DESCENDENTS + Me First and the Gimme Gimmes: reportage, foto e scaletta del concerto di Milano

Foto di Matteo Scalet | Articolo di Alberto Cristofolini

Sono arrivati in migliaia al Carroponte di Sesto San Giovanni per assistere ad un concerto che sa di happening. C’è chi aspetta quest’occasione da vent’anni, chi non ci sperava più, chi orgogliosamente mostra foto o magliette degli anni ’80 e ’90 come trofei (giustamente).

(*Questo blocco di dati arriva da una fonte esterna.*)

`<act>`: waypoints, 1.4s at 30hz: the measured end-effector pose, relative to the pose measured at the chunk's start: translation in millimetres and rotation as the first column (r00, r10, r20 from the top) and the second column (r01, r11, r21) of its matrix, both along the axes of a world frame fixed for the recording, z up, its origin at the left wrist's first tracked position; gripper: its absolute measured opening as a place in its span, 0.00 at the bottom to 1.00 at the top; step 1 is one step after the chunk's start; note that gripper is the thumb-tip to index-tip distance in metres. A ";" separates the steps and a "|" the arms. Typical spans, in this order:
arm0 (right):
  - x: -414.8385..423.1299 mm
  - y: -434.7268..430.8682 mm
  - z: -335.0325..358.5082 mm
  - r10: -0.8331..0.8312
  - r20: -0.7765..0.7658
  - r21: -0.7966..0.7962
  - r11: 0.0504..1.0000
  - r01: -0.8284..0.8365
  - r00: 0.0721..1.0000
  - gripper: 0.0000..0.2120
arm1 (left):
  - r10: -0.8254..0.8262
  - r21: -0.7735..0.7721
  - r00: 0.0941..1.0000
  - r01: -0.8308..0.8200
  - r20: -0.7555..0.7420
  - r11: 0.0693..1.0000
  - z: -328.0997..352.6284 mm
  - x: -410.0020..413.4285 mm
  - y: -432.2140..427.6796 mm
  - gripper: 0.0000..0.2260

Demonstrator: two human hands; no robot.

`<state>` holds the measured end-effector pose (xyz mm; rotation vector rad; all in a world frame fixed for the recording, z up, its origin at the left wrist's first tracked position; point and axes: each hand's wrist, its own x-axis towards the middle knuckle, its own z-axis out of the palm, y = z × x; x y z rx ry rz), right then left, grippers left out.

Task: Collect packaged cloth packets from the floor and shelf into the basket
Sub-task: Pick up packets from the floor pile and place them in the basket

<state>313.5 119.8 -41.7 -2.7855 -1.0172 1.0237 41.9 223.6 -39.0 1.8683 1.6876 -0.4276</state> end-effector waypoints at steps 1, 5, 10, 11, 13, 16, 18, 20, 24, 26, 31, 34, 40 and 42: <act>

Per sgranchirsi le gambe si comincia con i Manges da Las Pezia, attivi dal 1993, devoti discepoli dei Ramones nonché compagni di merende di Queers e Screeching Weasel; credo che chiunque fosse al Carroponte l’altra sera li abbia visti almeno una volta nella vita dato che girano Italia , Europa e Mondo da vent’anni a questa parte, senza mai perdere un colpo. Adorabili.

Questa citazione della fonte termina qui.